(YOUR TASK) An exact copy of the data is needed, but without any of its images.
───── DATA BELOW ─────
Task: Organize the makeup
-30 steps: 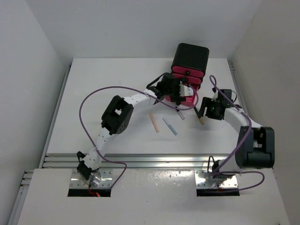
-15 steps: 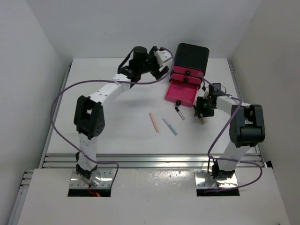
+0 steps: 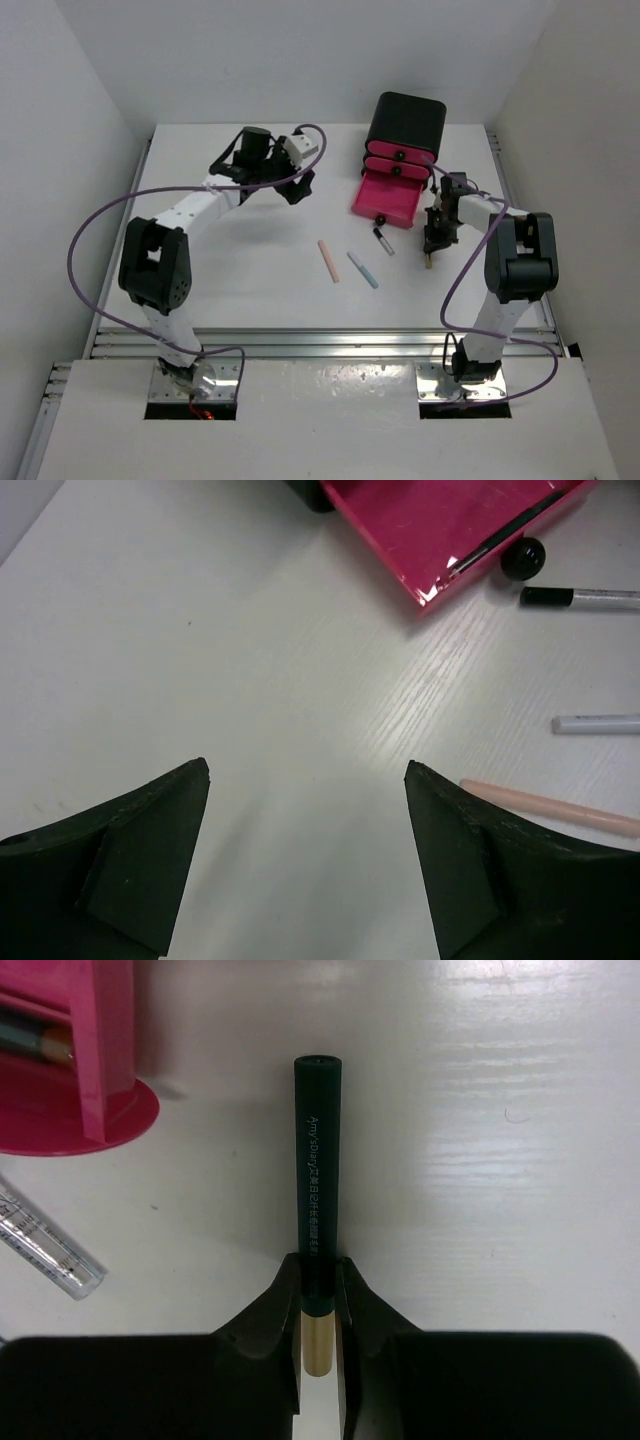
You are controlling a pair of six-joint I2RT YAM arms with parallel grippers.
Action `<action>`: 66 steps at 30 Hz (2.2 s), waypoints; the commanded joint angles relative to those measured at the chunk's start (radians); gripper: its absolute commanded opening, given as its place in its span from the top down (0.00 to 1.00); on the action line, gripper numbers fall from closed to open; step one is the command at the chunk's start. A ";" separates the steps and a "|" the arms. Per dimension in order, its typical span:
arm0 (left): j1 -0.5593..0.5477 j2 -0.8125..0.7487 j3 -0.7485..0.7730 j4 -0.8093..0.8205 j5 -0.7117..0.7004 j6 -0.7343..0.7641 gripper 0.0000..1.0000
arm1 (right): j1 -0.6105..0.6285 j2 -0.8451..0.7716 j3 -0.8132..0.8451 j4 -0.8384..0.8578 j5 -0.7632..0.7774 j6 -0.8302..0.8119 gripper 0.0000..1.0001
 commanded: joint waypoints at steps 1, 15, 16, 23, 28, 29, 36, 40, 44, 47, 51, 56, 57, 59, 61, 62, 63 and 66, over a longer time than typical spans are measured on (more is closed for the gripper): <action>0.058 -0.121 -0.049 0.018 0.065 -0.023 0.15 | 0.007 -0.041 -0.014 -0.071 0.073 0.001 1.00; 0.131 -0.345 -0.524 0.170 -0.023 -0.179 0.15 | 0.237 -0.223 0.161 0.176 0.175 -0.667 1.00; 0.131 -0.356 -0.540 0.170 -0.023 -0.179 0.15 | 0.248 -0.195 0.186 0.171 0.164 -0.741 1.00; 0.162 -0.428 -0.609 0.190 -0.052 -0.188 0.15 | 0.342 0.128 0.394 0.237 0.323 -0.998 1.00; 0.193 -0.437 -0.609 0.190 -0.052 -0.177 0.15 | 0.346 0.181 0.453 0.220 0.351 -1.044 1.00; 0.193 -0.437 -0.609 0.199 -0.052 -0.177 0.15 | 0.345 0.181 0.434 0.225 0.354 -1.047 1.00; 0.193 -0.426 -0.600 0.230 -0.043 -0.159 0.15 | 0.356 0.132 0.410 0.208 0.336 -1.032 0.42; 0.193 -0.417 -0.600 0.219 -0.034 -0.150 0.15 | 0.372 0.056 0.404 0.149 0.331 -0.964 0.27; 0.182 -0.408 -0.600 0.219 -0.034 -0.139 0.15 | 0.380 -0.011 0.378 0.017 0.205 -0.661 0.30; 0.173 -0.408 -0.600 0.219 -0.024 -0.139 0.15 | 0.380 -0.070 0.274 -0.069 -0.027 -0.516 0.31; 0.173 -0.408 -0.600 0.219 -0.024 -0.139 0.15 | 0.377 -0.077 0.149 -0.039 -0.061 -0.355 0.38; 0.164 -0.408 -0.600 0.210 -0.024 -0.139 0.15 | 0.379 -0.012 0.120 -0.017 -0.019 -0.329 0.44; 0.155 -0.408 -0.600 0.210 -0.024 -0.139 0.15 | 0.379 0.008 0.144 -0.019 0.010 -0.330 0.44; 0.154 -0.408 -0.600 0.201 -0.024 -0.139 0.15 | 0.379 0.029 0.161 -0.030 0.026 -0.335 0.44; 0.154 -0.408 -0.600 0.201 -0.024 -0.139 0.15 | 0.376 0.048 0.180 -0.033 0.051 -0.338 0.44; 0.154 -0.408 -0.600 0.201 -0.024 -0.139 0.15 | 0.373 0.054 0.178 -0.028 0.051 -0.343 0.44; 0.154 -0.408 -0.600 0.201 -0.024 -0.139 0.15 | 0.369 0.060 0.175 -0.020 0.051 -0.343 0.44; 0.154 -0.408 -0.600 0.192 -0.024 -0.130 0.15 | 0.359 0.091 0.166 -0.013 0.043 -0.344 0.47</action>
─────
(RESPONSE BELOW)
Task: Organize the makeup
-30 steps: 
-15 steps: 
+0 steps: 
You are controlling a pair of six-joint I2RT YAM arms with parallel grippers.
Action `<action>`: 66 steps at 30 Hz (2.2 s), waypoints; the commanded joint angles relative to those measured at the chunk's start (radians); gripper: its absolute commanded opening, given as its place in its span from the top down (0.00 to 1.00); on the action line, gripper numbers fall from closed to open; step one is the command at the chunk's start. A ";" separates the steps and a "|" the arms. Per dimension in order, its typical span:
arm0 (left): j1 -0.5593..0.5477 j2 -0.8125..0.7487 j3 -0.7485..0.7730 j4 -0.8093..0.8205 j5 -0.7117..0.7004 j6 -0.7343..0.7641 gripper 0.0000..1.0000
arm1 (right): j1 -0.6105..0.6285 j2 -0.8451..0.7716 j3 -0.8132..0.8451 j4 -0.8384..0.8578 j5 -0.7632..0.7774 j6 -0.8302..0.8119 gripper 0.0000..1.0001
 commanded: joint waypoints at steps 1, 15, 16, 23, 28, 29, 36, 40, 44, 47, 51, 56, 57, 59, 61, 62, 63 and 66, over a longer time than typical spans are measured on (more is closed for the gripper): <action>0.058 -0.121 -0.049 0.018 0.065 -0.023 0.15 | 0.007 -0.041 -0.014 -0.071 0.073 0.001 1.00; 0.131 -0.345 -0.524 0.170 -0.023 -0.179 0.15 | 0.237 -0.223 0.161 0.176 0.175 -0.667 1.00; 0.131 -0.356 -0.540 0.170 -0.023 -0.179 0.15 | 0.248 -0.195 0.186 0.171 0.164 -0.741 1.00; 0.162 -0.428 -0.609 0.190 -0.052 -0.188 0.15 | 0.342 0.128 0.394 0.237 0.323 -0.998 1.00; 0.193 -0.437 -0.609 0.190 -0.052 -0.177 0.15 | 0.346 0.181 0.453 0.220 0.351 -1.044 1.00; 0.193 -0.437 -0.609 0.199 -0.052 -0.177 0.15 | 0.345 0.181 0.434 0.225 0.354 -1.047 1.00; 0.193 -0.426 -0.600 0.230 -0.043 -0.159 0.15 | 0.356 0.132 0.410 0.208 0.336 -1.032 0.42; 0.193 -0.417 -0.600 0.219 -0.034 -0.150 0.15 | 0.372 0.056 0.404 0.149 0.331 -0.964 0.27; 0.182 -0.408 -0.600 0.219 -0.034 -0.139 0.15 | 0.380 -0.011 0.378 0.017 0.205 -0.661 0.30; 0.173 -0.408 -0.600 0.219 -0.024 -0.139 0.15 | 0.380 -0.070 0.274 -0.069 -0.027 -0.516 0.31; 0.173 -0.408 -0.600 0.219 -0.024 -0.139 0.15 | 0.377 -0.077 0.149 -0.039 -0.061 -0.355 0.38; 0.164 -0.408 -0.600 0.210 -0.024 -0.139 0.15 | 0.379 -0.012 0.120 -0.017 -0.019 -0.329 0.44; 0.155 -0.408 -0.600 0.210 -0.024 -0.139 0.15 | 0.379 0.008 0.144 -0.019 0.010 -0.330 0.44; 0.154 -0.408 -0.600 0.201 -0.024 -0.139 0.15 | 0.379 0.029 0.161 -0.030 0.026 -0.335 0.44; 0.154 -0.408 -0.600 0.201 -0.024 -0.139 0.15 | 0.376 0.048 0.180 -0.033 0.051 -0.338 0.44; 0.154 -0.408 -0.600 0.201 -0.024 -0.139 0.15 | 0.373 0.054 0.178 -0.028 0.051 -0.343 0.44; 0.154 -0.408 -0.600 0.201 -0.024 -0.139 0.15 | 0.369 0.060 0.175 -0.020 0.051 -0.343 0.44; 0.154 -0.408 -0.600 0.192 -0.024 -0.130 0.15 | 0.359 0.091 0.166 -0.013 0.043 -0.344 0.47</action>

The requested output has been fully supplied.